乾 彼は3歳から5年間、お父さんのお仕事の関係でブラジルにいました。ご両親に彼がどのような生活を送っていたのかを聞くと、やっぱり道ばたで、裸足でブラジルの子供たちとストリートサッカーをしていたそうです。
 
 日本では「道でボールを蹴ったら危ない」って怒られてしまうし、そういう文化もない。そのストリートサッカーでは、子供たちの年齢の壁を超え、ルールも全部自分たちで決めてやっていたみたいですね。空き缶をゴールに見立てたりして、裸足で自由気ままにやっていた。今の日本では、サッカー教室とかスクールもまるで塾のようになっていて、「そこに行かないとサッカーが出来ない」という環境になってしまっていますよね。
 
 謙佑はブラジルの子供たちの中に混じって、見よう見まねで身につけたものが身体のなかにDNAという形で身に付いている。

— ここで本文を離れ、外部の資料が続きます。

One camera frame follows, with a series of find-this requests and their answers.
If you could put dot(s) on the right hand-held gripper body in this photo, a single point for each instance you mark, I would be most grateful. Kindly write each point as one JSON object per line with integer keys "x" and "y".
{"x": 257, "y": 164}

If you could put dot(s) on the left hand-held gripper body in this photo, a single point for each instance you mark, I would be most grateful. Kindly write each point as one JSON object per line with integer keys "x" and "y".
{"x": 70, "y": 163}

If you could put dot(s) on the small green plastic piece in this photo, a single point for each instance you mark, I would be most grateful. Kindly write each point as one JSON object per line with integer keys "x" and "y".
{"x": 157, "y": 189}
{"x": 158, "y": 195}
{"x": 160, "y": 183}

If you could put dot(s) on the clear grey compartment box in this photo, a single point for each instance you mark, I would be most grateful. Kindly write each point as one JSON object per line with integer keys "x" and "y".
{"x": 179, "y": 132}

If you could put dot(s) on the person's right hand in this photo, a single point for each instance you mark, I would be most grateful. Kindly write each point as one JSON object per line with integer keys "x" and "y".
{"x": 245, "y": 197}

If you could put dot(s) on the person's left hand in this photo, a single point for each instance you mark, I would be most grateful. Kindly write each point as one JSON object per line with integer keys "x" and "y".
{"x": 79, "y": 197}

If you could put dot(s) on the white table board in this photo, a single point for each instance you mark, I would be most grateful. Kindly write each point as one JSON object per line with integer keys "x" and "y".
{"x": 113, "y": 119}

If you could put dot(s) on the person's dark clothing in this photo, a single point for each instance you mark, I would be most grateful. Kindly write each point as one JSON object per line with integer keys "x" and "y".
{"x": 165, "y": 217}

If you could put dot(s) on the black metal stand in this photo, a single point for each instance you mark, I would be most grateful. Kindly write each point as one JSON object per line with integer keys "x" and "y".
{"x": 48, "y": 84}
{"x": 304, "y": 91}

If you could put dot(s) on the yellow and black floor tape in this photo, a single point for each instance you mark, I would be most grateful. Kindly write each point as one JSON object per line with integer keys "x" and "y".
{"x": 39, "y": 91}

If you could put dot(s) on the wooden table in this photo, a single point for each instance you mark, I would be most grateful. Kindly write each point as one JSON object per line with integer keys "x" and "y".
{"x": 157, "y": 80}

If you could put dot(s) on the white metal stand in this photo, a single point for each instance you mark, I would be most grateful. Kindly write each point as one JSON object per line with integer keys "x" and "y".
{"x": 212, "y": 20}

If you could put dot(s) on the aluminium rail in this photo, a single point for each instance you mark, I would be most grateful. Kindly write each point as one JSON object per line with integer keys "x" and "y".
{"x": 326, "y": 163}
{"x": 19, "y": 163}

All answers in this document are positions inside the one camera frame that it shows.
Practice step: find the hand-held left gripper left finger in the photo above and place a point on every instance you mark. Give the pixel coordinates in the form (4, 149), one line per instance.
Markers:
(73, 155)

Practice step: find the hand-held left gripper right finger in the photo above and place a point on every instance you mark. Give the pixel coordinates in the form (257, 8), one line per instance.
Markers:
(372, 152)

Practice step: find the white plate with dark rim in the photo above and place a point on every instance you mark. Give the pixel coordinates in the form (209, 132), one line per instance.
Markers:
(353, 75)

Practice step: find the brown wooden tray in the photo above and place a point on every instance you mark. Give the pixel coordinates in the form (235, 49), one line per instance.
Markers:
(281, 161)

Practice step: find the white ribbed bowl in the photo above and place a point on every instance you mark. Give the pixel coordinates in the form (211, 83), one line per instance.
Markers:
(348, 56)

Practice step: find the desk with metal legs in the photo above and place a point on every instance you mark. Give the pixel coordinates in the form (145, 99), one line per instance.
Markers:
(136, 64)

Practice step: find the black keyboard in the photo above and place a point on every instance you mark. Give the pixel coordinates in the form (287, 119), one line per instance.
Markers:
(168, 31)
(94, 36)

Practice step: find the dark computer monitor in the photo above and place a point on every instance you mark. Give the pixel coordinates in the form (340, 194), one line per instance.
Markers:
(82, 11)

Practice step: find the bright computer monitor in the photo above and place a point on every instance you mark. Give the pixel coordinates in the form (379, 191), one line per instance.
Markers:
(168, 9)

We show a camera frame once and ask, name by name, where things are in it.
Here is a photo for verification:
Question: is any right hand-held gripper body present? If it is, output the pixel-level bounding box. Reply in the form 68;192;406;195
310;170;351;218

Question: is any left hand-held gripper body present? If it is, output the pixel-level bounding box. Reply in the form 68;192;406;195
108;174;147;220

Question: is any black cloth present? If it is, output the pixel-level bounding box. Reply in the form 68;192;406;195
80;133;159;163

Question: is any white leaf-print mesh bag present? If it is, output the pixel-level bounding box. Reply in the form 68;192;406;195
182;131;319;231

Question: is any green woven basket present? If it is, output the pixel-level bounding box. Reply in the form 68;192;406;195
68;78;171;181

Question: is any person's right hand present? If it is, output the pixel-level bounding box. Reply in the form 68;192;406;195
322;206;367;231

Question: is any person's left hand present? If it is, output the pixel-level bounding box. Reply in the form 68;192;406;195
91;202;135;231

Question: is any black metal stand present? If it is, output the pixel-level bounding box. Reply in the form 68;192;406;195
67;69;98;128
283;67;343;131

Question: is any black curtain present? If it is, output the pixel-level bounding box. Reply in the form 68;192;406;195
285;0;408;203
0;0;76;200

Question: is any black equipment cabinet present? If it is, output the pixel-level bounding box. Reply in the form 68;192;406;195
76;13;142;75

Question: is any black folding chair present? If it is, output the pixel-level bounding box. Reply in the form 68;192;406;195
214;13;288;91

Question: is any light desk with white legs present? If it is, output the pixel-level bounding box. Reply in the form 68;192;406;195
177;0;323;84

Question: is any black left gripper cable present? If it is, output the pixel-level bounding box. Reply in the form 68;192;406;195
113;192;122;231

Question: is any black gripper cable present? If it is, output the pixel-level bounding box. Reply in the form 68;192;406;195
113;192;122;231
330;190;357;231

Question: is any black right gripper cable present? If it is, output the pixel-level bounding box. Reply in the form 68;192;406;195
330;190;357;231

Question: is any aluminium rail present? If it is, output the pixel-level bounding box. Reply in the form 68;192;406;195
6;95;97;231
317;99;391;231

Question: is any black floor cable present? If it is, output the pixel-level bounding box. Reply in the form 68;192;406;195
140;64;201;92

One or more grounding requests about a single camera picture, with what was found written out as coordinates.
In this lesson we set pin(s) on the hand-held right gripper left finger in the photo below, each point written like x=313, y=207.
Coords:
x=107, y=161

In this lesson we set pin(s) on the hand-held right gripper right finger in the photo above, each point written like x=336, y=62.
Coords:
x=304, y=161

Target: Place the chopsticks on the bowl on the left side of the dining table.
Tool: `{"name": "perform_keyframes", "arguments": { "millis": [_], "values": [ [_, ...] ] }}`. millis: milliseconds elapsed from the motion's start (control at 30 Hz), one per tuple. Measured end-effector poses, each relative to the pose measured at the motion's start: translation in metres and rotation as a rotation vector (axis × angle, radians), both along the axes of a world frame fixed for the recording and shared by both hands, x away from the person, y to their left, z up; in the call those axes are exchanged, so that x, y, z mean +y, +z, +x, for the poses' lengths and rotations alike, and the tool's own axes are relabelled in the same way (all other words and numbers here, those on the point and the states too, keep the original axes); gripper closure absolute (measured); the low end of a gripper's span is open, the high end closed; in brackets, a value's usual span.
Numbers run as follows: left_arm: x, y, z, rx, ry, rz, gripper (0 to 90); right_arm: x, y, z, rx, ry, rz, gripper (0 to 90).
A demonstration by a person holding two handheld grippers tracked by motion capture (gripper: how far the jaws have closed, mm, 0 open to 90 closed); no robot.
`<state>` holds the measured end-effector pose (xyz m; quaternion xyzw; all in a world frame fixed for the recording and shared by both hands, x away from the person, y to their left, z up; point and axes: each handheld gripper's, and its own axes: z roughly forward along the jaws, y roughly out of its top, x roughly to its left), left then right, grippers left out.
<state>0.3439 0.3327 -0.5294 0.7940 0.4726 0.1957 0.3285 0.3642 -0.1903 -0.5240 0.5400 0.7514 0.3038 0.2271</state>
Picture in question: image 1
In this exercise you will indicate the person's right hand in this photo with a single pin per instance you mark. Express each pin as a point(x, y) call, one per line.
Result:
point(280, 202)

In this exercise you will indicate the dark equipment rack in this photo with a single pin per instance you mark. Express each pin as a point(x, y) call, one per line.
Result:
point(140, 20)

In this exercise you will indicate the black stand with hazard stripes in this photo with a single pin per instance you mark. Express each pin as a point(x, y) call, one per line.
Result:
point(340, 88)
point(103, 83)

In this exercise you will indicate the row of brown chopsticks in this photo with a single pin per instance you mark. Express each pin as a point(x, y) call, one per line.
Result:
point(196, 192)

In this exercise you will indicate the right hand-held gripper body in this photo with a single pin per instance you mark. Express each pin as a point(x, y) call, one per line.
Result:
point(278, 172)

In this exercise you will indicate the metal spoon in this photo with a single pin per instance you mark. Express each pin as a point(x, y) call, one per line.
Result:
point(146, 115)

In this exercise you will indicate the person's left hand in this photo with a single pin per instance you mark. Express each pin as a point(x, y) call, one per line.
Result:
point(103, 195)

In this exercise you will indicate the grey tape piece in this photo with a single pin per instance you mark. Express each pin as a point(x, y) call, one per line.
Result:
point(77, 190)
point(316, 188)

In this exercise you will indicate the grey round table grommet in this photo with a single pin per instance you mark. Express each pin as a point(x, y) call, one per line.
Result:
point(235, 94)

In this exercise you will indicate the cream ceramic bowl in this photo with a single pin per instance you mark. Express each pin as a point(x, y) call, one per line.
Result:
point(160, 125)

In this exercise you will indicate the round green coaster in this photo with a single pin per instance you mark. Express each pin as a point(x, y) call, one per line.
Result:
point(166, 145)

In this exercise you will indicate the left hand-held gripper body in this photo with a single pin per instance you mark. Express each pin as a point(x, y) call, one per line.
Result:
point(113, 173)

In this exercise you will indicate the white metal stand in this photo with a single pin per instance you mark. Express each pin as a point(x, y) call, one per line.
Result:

小さい頃に遊び感覚で会得したものがあるんだけれど、本人はそのことに全く気づいていない。記憶もあるわけでもない。だけど、それが今じわじわと目に見えてきているのではないでしょうか。
 
小澤 乾監督が永井を初めて見たのは、どのくらいの時期でしたか? 
 
乾 注意して見るようになったのは高校2年生の頃ですかね。ある程度、速さの頭角を現してきた頃なんですが、当時坪井(慶介/現浦和レッズ)という日本でも“速い”という選手がうちにいて、自分の感覚的に“速い”というのがわかっていたのですね。しかし、また“速さ”の質が違うというか、いわゆる初速が他の選手とは違っていました。
 
 サッカーの中で特に大事なのが、5メートル〜10メートルでどれくらいトップスピードに入れるか、トップギアに入れるかというところ。その入り方が、今まで見て来た選手の中でも、見たことの無い部類にありました。そう感じてから、「ちょっと違うな」と彼を見るようになりました。
 
小澤 杉山監督は、どのあたりから「永井のスピードは違う」と感じるようになりましたか? 
 
杉山 練習の最後のリレーとか、合宿でビーチにラダーやコーンを置いて走ったり、ビーチフラッグとかさせたりすると、速かったですね。並んでヨーイドンとすると。そういう部分は、1年生の冬場ぐらいには頭角を見せ始めました。逆に、ロングランは特にダメでした。
 
小澤 それは体力的な部分なのでしょうか、それともメンタル的な部分で、ロングランになるとだるく感じてしまうのでしょうか? 
 
杉山 いや、本当に走っていなかったんだと思います。ただ持っている潜在能力はあったでしょうから、ジャンプ系のトレーニングや階段を走らせていくうちに、持っていたものが目覚めてきた部分がありました。